WHAT TO WORK ON: State how many lines in the listing below hold the string "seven"; nothing else is wanted.

▽

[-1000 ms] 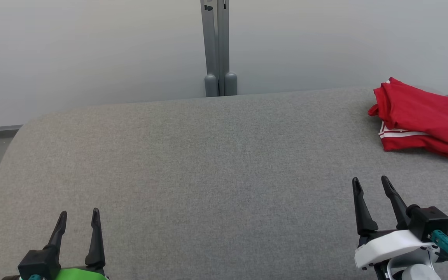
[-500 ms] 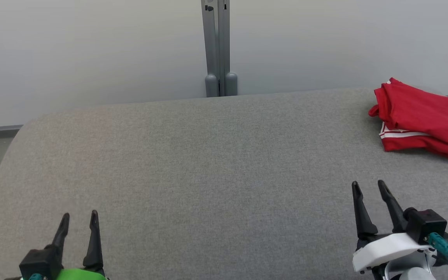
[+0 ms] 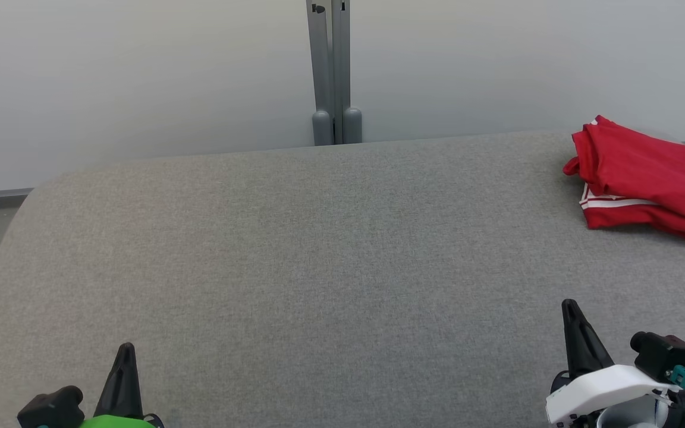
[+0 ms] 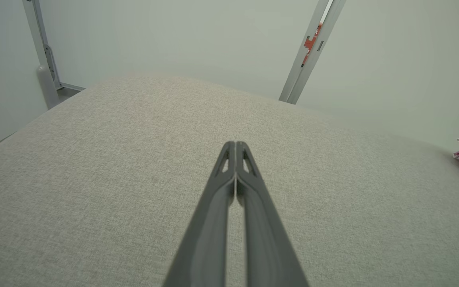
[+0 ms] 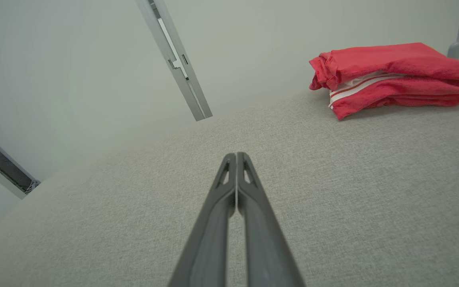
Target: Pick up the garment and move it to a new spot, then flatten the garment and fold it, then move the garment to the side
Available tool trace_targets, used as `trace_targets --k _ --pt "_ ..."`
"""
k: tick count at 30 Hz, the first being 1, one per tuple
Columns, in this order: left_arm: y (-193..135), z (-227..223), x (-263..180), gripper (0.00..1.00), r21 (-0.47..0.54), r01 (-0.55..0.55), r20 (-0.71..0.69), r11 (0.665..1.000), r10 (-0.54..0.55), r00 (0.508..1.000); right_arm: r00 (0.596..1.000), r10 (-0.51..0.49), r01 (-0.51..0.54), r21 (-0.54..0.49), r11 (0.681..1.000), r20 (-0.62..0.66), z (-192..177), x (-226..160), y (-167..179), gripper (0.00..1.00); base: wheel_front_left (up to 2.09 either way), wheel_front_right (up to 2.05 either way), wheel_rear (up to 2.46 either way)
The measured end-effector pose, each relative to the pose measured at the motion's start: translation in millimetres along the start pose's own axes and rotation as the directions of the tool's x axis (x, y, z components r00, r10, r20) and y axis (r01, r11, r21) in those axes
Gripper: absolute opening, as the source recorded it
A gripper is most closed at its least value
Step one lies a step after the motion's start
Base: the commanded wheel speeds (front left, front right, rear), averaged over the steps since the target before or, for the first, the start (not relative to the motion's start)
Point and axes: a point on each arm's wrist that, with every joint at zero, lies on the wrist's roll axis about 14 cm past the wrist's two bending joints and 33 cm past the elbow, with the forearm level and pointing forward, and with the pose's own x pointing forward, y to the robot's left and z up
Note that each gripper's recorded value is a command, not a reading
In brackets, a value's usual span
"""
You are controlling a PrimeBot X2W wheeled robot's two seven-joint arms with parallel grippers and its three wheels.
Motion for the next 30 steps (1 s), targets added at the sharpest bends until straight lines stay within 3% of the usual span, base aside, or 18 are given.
trace_targets --k 14,30 --pt "1 4 9 0.00 -0.230 -0.021 -0.009 0.973 0.019 1.000 0.998 -0.055 0.057 0.231 0.971 -0.014 2 5 -10 0.00 0.00 0.00 0.00" --pt "-3 7 20 0.00 -0.452 -0.025 -0.018 0.891 0.019 1.000 0.996 -0.086 0.090 0.440 0.893 -0.030 4 11 -17 0.00 0.00 0.00 0.00"
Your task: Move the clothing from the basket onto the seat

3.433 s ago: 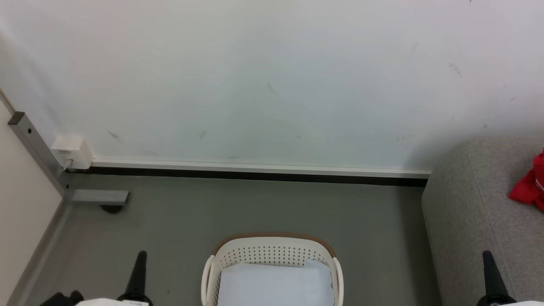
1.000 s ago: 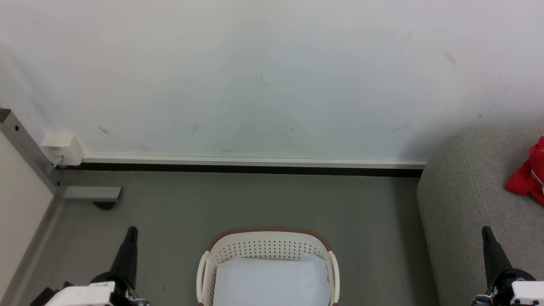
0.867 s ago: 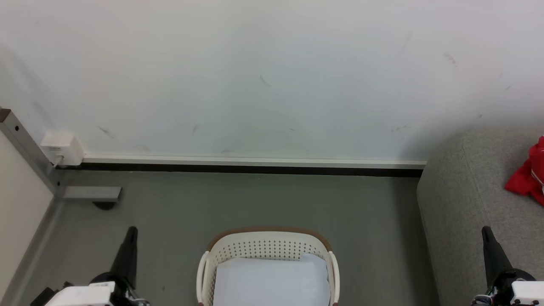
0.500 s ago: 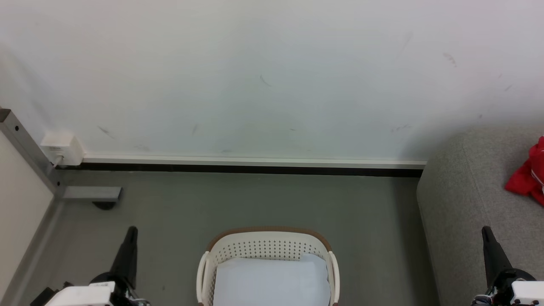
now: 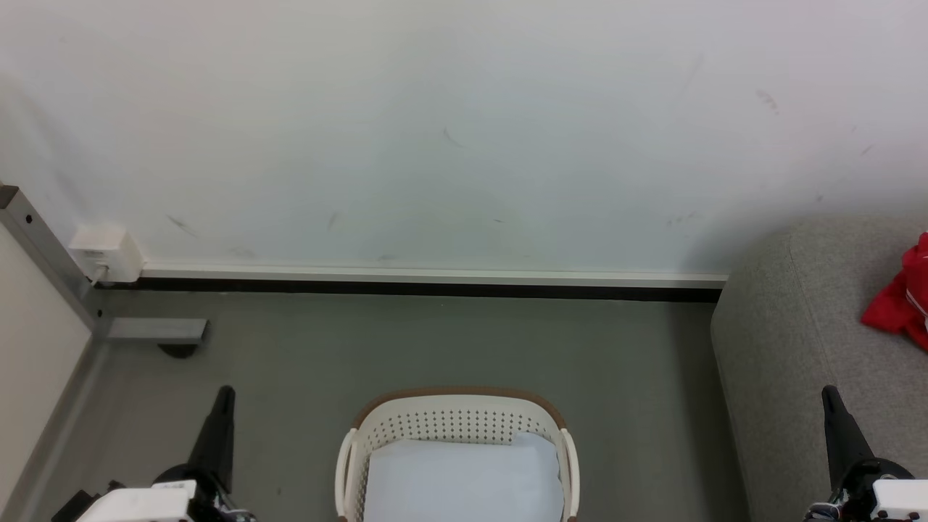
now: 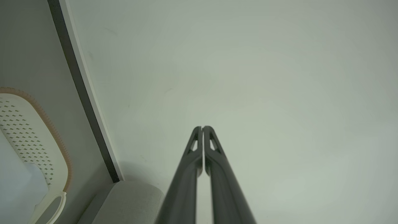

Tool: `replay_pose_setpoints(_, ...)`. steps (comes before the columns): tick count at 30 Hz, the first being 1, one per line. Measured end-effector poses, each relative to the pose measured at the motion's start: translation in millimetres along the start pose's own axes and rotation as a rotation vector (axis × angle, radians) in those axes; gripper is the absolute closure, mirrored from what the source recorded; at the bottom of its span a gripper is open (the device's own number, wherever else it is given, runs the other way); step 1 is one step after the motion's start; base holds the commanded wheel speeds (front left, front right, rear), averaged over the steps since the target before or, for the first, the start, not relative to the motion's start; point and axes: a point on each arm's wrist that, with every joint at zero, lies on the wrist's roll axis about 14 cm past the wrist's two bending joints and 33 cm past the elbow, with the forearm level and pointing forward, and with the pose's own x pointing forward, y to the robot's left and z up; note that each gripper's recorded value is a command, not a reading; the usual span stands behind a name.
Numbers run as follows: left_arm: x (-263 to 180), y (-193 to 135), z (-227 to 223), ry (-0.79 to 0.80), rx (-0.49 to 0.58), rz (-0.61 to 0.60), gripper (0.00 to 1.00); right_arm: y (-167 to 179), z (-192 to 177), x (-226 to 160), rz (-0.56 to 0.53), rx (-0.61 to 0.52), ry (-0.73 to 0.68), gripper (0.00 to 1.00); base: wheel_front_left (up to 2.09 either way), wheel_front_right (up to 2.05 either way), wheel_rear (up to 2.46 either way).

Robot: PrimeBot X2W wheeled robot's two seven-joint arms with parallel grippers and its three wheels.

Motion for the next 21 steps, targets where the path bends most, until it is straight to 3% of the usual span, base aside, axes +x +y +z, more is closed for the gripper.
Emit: replay_pose_setpoints(21, 0.0, 0.0, 0.0, 0.000, 0.000, 0.000, 1.00, 0.0, 0.0, 0.0, 0.000, 0.000, 0.000, 1.00, 0.00, 0.00, 0.00)
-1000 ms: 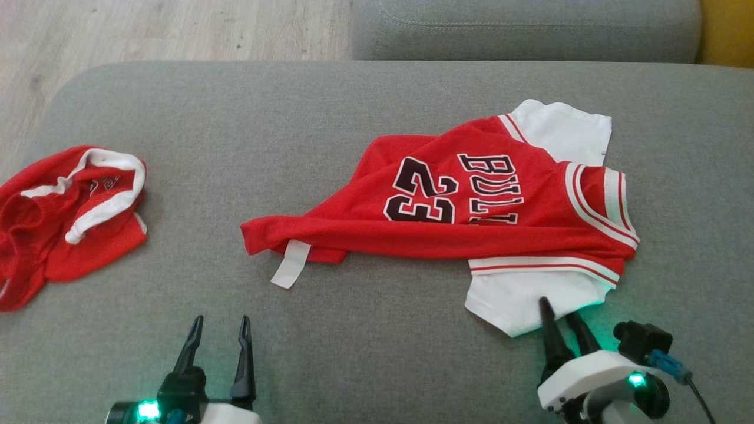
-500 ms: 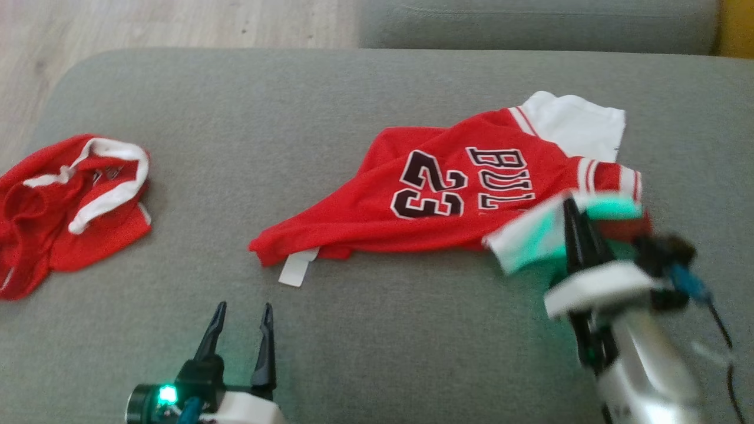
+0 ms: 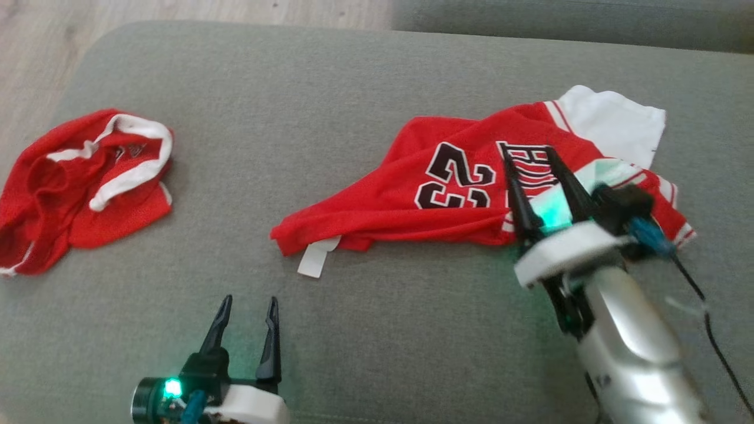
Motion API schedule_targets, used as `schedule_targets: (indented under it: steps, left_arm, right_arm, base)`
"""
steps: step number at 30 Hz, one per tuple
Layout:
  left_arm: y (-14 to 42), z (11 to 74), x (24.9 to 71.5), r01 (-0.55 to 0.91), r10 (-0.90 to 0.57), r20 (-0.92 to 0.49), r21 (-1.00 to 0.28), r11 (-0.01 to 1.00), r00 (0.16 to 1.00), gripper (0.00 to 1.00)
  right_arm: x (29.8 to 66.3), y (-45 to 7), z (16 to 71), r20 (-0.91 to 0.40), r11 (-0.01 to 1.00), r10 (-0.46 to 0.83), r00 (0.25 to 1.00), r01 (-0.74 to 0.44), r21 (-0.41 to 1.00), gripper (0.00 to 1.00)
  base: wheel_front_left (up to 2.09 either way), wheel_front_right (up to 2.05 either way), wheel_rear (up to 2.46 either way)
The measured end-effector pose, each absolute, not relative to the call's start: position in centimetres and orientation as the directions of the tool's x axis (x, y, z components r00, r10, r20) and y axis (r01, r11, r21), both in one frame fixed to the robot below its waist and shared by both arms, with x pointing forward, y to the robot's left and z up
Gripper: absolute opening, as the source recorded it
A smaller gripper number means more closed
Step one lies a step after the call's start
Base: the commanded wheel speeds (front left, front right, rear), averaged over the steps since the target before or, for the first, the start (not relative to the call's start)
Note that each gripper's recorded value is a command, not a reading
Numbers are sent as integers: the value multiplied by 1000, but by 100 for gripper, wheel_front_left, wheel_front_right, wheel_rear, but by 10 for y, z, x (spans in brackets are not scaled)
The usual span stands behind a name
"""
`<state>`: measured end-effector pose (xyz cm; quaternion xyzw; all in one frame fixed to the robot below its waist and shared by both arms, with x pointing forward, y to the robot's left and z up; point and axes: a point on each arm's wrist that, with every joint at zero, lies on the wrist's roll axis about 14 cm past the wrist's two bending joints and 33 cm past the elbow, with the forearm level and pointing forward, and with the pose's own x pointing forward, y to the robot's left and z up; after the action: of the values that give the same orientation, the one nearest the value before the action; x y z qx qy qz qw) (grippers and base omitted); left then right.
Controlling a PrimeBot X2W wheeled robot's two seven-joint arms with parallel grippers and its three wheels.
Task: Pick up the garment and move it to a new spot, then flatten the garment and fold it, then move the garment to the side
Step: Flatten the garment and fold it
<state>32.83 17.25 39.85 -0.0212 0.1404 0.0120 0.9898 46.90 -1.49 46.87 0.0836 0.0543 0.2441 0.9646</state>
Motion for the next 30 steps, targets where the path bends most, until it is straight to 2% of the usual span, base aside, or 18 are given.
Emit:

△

RESULT BELOW: 3